Ancien gouverneur de la Banque centrale des Etats de l’Afrique de l’Ouest (BCEAO), Charles Konan Banny est devenu Premier ministre de Côte d’Ivoire de 2005 à 2007 sous le régime du chef de l’Etat d’alors Laurent Gbagbo qui était confronté à une rébellion armée. Après le conflit post-électoral sanglant de 2010-2011 qui a opposé Laurent Gbagbo à Alassane Ouattara, Charles Konan Banny a été nommé président de la Commission dialogue, vérité et réconciliation (CDVR) par Alassane Ouattara en 2011 pour apaiser les cœurs et réconcilier les Ivoiriens. Le moins qu’on puisse dire, c’est que M. Banny n’a pas réussi sa mission qui a pris fin en 2014 dans une sorte de confusion.

 

Quelles sont les raisons de cet échec ?  Pourquoi le passage de Charles Konan Banny à la Primature ne fut pas non plus un succès avéré ? Pourquoi au sein du PDCI-RDA, son parti politique, Banny apparaissait-il comme un personnage clivant pour certains ?  Quel était la réalité de ses relations avec Ouattara, Gbagbo et Bédié et que pensait-il de chacun d’eux ? Autant de questions auxquelles nous avons tenté de répondre en écoutant ses anciens collaborateurs à la Primature et la CDVR. Tous ont requis l’anonymat mais se sont confiés à nous en toute vérité.

Loin de nous, l’intention de salir la mémoire de cet illustre fils de la Côte d’Ivoire mais au moment où des propos dithyrambiques seront proférés par de nombreuses personnes sur son action politique et sa vision, il serait impérieux de ne pas occulter la vérité.

 

Personnage de principes mais au commerce pas toujours aisé, disent ses anciens collaborateurs, Charles Konan Banny était très ambitieux et rêvait de diriger la Côte d’Ivoire. Il ne s’en cachait pas et le faisait savoir depuis qu’il était Premier ministre sous Laurent Gbagbo. Evidemment, l’ambition présidentielle de Charles Konan Banny ne plaisait pas à Laurent Gbagbo qui n’ignorait pas cela. Mais cette ambition horripilait également Henri Konan Bédié, ancien chef de l’Etat et surtout président du PDCI-RDA, le parti créé par Houphouët-Boigny.

 

Originaire de Yamoussoukro comme Houphouët-Boigny, Charles Konan Banny se considérait, à tort ou à raison,  comme le « vrai » héritier politique d’Houphouët. « Celui qui ne cassera pas le canari de bandji » que le président Houphouët a confié à la postérité.
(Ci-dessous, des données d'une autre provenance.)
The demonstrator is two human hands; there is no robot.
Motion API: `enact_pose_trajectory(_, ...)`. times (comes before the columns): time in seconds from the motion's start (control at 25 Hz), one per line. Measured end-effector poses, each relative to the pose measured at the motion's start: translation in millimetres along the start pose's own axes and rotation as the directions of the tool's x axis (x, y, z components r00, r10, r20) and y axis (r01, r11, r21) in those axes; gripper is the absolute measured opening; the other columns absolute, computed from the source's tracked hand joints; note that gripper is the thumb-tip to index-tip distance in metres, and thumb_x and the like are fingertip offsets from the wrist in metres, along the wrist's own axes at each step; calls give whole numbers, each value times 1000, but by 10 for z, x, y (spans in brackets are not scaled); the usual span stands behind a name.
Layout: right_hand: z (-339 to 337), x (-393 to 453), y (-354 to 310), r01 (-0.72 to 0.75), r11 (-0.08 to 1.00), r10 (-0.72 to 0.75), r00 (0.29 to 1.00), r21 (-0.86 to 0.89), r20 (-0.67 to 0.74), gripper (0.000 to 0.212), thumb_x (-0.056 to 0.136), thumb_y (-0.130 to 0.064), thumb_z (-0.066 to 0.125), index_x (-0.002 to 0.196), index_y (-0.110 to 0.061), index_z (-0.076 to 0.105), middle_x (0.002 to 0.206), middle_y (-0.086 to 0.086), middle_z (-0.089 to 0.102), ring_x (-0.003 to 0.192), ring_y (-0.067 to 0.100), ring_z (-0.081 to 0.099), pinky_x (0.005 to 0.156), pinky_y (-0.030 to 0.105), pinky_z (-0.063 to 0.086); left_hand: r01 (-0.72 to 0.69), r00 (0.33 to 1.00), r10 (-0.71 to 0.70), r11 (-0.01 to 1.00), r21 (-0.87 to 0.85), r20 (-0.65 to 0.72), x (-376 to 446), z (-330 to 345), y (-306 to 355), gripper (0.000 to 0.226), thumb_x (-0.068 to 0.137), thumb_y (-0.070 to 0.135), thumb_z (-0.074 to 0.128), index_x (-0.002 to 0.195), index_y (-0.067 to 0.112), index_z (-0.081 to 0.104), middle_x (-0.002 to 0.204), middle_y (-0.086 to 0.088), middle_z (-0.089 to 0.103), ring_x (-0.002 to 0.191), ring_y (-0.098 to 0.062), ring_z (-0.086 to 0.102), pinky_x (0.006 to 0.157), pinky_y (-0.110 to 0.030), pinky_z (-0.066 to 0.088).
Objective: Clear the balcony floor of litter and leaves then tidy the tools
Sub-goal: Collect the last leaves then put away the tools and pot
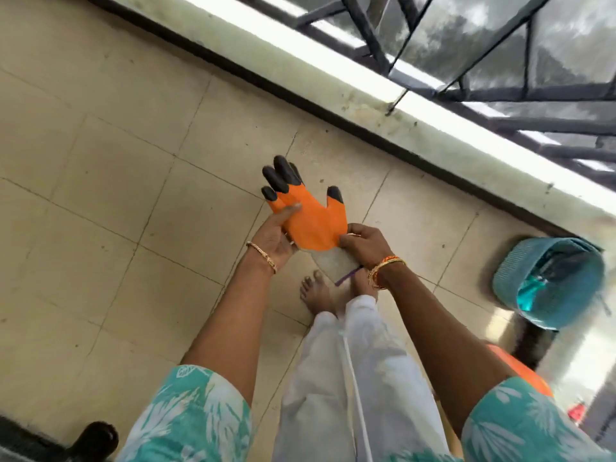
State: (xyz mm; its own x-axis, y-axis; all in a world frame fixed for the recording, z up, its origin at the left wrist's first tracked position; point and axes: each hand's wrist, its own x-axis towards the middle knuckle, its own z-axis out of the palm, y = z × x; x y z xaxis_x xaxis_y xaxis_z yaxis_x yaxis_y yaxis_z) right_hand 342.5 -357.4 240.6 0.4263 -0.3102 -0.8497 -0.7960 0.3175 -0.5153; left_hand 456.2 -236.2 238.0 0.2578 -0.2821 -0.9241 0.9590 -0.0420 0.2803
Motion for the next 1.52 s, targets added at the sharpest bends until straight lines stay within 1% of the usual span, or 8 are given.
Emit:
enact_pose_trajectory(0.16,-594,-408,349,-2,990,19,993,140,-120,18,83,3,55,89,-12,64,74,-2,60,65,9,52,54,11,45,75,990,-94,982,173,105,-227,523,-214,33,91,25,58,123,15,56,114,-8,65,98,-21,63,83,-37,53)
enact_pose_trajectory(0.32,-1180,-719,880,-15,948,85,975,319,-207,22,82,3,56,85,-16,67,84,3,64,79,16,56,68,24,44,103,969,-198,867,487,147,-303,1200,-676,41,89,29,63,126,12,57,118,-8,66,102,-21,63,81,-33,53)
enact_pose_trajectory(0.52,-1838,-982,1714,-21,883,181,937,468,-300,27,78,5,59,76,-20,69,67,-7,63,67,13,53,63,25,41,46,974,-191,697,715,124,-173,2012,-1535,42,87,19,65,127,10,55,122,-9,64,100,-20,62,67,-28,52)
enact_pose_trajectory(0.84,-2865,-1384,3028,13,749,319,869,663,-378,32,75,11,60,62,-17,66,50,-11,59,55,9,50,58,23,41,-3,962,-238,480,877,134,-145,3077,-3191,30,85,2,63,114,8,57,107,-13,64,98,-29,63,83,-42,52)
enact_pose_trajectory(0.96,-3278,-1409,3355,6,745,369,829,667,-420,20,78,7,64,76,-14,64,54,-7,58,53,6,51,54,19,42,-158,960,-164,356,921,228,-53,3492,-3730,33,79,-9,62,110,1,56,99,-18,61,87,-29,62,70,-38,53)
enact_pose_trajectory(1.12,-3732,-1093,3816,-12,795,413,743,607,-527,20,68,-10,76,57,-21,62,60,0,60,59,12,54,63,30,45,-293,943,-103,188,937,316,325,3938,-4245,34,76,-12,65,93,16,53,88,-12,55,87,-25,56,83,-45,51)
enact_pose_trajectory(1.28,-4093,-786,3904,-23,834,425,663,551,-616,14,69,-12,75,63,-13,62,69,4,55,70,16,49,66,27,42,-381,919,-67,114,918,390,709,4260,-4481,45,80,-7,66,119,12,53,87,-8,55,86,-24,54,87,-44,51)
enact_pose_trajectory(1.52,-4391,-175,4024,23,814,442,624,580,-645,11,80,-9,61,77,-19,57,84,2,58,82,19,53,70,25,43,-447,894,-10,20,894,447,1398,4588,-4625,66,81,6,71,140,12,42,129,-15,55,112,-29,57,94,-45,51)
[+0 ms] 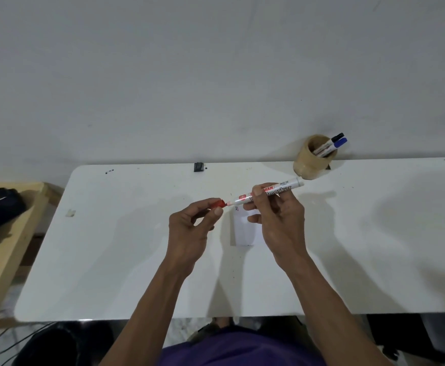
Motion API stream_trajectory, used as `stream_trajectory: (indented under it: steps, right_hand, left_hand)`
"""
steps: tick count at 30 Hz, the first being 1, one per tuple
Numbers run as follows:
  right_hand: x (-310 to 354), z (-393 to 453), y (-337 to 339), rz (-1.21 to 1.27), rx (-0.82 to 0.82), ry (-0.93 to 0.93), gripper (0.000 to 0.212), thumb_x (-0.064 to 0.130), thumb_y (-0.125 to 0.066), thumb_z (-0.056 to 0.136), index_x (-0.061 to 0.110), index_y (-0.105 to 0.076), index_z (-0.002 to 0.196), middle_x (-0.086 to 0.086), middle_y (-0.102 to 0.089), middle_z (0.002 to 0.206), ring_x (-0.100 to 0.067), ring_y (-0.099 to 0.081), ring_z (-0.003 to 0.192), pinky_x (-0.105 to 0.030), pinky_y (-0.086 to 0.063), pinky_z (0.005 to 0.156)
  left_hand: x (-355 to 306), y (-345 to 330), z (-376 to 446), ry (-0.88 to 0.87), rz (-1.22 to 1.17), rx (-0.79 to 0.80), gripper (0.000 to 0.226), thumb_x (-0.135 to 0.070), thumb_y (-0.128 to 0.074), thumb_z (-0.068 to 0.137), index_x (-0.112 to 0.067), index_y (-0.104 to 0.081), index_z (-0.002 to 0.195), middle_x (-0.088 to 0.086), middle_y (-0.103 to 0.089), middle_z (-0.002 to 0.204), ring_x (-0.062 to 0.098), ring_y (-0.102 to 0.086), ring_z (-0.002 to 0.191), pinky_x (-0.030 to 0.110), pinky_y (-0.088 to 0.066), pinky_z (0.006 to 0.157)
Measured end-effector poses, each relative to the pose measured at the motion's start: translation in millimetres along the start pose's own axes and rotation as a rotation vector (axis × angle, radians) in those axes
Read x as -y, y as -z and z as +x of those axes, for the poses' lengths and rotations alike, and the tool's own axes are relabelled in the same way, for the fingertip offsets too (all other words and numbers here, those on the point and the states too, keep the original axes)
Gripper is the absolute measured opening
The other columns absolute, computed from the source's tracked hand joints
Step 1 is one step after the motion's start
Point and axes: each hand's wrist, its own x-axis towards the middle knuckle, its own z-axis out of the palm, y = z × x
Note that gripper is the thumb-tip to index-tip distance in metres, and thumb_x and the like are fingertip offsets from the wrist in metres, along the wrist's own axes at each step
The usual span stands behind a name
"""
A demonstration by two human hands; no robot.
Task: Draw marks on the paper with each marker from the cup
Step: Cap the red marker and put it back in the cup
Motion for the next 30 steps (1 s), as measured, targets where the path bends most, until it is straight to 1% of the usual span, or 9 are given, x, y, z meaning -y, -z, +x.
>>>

Ce fameux « canari de bandji », c’est la Côte d’Ivoire. L’ancien ministre et avocat Jean Konan Banny (défunt frère aîné de Charles) s’était ouvertement opposé en 2000 à toute candidature d’Henri Konan Bédié à l’élection présidentielle au titre du PDCI-RDA après le coup d’Etat militaire de décembre 1999 qui avait mis fin à plusieurs décennies de pouvoir PDCI-RDA. Pour Jean Konan Banny, Bédié en était responsable. Jean Konan Banny voyait en filigrane le flambeau qui devrait être remis à son cadet Charles Konan Banny. Les rapports entre Bédié et Charles Konan Banny n’ont jamais été les plus roses même après la mort de Jean Konan Banny. Ils demeuraient tout simplement cordiaux, affirment les anciens collaborateurs de  Charles Koann Banny. Qui précisent que l’ancien Premier ministre et ex-président de la CDVR n’appréciait pas la gouvernance de Bédié à la tête du PDCI-RDA. Le point culminant ayant été l’appel de Daoukro lancé unilatéralement en 2014 par Henri Konan Bédié pour voter en faveur d’Alassane Ouattara en 2015. Charles Konan Banny n’a pas approuvé cette option et en a voulu longtemps à Bédié pour cela. Puisqu’il estimait qu’il pouvait être le candidat du PDCI-RDA à affronter Alassane Ouattara aux urnes en octobre 2015. Il a perçu l’appel de Daoukro comme un croc-en-jambe que Bédié lui a fait.

 

Même si elles étaient amicales et chaleureuses à la BCEAO dont ils furent tous deux les gouverneurs, les relations de Charles Konan Banny avec Alassane Ouattara sont devenues exécrables à partir de 2011. Nommé président de la CDVR par Alassane Ouattara, Banny n’a pas obtenu le soutien franc qu’il espérait de la part de son « ami » et chef de l’Etat. Pour ses anciens collaborateurs, Banny était convaincu qu’Alassane Ouattara mettait tout en œuvre pour que la CDVR fasse un flop. Pour Banny, Ouattara a totalement ignoré les recommandations de la CDVR dans la conduite du processus de réconciliation nationale. Les ambitions présidentielles de Banny auraient-elles contrarié Alassane Ouattara ? « Oui, le président Banny le pensait sincèrement. Il pensait que le président Ouattara le considérait comme un adversaire politique à combattre », soutient un ancien collaborateur du défunt ex-président de la CDVR.

 

Même son de cloche pour ses rapports avec Laurent Gbagbo. Charles Konan Banny qui avait une estime modérée pour l’ancien fondateur du Front populaire ivoirien (FPI), le parti d’opposition qui avait donné des insomnies à Félix Houphouët-Boigny,  en voulait terriblement à Gbagbo pour l’avoir « humilié » en 2007 lorsqu’il était Premier ministre. Cette « humiliation », c’était son limogeage et la nomination de Guillaume Soro au poste de Premier ministre. « Même si le président Banny comprenait l’intérêt de l’initiative, le président Gbagbo n’y avait pas mis la manière et le président Banny lui en voulait pour cela », précise cet autre ancien collaborateur de Banny. Ces faces cachées des relations de feu Charles Konan Banny avec Ouattara, Gbagbo et Bédié méritaient d’être sues au moment où les lampions vont bientôt totalement s’éteindre pour l’ancien Premier ministre et ex-président de la CDVR.